Efficacy/Safety Study of Deferiprone Compared to Deferasirox in Paediatric Patients

Chronic Iron Overload Clinical Trial

Official title:

Multicentre, Randomised, Open Label, Non-inferiority Trial to Evaluate the Efficacy and Safety of Deferiprone Compared to Deferasirox in Patients Aged From 1 Month to Less Than 18 Years Affected by Transfusion Dependent Haemoglobinopathies

Clinical Trial Details — Status: Completed

Administrative data

• NCT number: NCT01825512
• Other study ID #: DEEP-2
• Status: Completed
• Phase: Phase 3
• Start date: March 17, 2014
• Est. completion date: September 21, 2017

Study information

• Verified date: October 2017
• Source: Consorzio per Valutazioni Biologiche e Farmacologiche
• Contact: n/a
• Is FDA regulated: No
• Study type: Interventional

Clinical Trial Summary

Multicentre, randomised, open label, non-inferiority active-controlled trial to evaluate efficacy and safety of a 12-months treatment with deferiprone (DFP) at dose of 75-100 mg/kg/day versus deferasirox (DFX) at dose of 20-40 mg/kg/day in paediatric patients (1 month < 18 years old) affected by hereditary haemoglobinopathies and requiring frequent transfusions and chelation.

Description:

Haemoglobinopathies are a group of inherited disorders characterized by structural variations of the haemoglobin molecule. Most of the patients affected require for survival chronic red blood cells transfusions to overcome ineffective erythropoiesis. Unfortunately, all chronically transfused patients become clinically iron overloaded as there is no physiological mechanism for the removal of iron from the body. The pathologic changes and clinical manifestations associated to chronic iron overload are common among all transfusional iron-overload patients, albeit best documented in patients with beta-thalassemia major. The recommended treatment consists in regular blood transfusions combined with chelating therapy to remove the harmful iron accumulation in the body. Currently, in the clinical practice particularly in children and adolescents, the criteria leading to the choice of the chelating agent include also the adherence to therapy, thus favouring the use of oral chelators (Ceci A et al., 2011) DFP (Deferiprone) was the first oral chelator authorised in Europe in 1999 as second line treatment for the treatment of iron overload in patients with thalassaemia major when DFO (Deferoxamine) is contraindicated or inadequate. However, despite a wide experience of DFP with iron overloaded (specifically thalassaemic )patients, limited data are available for younger children. For this reason the need for additional data in younger children is expressively included in the 2009 PDCO (Paediatric Committee) Priority List.
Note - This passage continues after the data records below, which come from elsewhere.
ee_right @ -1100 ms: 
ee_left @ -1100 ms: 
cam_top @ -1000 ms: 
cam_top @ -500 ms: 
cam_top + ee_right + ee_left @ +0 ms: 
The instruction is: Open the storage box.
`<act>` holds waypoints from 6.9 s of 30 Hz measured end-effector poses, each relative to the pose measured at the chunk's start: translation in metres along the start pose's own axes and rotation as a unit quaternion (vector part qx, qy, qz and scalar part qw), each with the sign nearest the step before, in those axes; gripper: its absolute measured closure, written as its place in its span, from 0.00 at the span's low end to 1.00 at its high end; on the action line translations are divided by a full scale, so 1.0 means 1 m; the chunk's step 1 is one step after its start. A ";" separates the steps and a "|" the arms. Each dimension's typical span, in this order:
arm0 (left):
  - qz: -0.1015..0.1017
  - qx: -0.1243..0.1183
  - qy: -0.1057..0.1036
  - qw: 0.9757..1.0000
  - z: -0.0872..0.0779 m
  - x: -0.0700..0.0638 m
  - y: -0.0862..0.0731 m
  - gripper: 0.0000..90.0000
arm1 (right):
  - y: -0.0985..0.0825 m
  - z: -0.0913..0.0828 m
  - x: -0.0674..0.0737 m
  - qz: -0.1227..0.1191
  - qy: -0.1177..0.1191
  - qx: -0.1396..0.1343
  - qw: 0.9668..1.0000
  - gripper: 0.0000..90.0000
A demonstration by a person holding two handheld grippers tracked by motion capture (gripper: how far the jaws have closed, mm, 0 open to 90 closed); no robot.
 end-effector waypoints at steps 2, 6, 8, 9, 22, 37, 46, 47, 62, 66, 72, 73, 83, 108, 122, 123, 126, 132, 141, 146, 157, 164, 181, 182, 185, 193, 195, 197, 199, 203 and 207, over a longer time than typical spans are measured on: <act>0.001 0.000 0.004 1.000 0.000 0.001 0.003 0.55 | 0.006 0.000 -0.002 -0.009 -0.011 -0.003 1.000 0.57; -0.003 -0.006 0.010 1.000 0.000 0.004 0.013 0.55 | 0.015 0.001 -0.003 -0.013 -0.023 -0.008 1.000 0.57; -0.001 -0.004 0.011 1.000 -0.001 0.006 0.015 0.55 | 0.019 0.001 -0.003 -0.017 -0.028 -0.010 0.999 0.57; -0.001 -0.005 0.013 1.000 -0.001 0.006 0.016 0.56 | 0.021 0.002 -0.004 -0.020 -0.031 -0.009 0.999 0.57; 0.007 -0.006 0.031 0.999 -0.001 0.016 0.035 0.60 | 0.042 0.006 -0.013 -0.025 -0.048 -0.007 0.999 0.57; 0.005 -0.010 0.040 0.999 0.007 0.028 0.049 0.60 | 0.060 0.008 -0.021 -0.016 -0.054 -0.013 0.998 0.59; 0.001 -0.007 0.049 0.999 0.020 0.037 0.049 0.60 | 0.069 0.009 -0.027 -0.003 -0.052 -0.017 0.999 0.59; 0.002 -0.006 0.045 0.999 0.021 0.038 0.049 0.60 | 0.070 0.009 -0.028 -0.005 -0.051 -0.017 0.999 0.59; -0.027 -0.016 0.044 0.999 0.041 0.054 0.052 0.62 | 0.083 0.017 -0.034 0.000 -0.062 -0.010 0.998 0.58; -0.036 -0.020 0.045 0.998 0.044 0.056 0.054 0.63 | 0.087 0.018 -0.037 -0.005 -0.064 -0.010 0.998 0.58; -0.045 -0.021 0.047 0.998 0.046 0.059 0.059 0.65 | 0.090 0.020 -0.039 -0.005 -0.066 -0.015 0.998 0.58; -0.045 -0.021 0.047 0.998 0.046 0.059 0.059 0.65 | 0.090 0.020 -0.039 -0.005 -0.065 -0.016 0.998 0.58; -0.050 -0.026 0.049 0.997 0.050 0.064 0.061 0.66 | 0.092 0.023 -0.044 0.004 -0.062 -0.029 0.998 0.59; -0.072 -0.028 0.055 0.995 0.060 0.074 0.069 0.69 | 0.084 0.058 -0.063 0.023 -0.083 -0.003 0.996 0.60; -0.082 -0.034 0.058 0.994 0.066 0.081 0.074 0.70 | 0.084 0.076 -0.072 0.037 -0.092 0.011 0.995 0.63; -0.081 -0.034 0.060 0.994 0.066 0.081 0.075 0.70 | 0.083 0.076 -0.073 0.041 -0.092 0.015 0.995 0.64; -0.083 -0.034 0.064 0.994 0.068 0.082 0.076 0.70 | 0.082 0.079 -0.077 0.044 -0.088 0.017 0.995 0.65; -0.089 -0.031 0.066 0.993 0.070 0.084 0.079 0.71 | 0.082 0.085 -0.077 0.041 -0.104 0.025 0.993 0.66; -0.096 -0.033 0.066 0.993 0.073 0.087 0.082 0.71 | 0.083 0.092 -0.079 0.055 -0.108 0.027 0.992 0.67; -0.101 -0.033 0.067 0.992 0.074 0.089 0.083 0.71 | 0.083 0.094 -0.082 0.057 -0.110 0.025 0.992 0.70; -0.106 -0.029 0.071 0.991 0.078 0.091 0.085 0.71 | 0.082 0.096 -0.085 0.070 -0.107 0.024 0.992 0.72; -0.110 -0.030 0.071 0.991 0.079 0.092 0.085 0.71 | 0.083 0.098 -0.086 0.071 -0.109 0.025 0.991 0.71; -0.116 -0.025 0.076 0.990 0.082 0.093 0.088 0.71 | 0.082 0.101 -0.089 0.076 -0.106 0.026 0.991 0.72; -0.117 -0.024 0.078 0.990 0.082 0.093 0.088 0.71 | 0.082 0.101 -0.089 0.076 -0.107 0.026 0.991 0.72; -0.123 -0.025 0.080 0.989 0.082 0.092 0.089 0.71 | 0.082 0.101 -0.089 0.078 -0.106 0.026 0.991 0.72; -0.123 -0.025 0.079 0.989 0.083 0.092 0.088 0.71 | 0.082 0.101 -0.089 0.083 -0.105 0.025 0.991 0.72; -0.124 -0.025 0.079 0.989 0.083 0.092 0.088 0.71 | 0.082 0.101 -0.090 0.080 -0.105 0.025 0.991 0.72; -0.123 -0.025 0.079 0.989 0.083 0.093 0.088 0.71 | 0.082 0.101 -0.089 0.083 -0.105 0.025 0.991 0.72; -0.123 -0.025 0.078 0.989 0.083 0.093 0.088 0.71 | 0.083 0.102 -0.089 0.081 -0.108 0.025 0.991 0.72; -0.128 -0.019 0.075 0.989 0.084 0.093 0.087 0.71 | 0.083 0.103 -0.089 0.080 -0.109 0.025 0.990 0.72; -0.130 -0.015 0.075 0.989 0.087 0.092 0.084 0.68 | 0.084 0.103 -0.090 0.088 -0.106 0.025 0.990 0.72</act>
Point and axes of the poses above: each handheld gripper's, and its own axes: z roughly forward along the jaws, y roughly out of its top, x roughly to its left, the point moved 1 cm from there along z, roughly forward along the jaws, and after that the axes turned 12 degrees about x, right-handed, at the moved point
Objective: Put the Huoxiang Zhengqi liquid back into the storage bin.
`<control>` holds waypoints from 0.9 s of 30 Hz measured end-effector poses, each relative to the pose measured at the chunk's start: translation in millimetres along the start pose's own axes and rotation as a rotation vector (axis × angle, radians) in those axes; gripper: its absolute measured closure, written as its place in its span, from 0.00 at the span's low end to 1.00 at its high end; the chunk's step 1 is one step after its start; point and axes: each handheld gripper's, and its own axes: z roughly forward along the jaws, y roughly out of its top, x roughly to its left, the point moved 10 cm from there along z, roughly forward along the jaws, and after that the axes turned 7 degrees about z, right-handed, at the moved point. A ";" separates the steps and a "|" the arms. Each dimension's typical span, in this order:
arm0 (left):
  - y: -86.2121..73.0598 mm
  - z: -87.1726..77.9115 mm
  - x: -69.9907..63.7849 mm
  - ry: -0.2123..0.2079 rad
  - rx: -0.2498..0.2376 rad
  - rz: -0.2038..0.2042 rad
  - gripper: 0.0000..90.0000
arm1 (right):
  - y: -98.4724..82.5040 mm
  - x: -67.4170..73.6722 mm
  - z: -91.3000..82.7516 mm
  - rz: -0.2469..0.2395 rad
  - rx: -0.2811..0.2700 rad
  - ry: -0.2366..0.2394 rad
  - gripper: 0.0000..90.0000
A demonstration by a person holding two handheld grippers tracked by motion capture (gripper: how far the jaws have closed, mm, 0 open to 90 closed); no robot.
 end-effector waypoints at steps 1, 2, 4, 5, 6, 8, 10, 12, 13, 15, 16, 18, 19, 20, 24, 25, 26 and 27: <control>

The purpose of this study is to assess the non-inferiority of DFP compared to DFX (deferasirox)in paediatric patients affected by hereditary haemoglobinopathies requiring chronic transfusions and chelation. Non inferiority will be established in terms of percentage of patients successfully chelated, as assessed by serum ferritin levels (in all patients) and cardiac MRI T2* (in patients above 10 years of age able to have an MRI scan without sedation).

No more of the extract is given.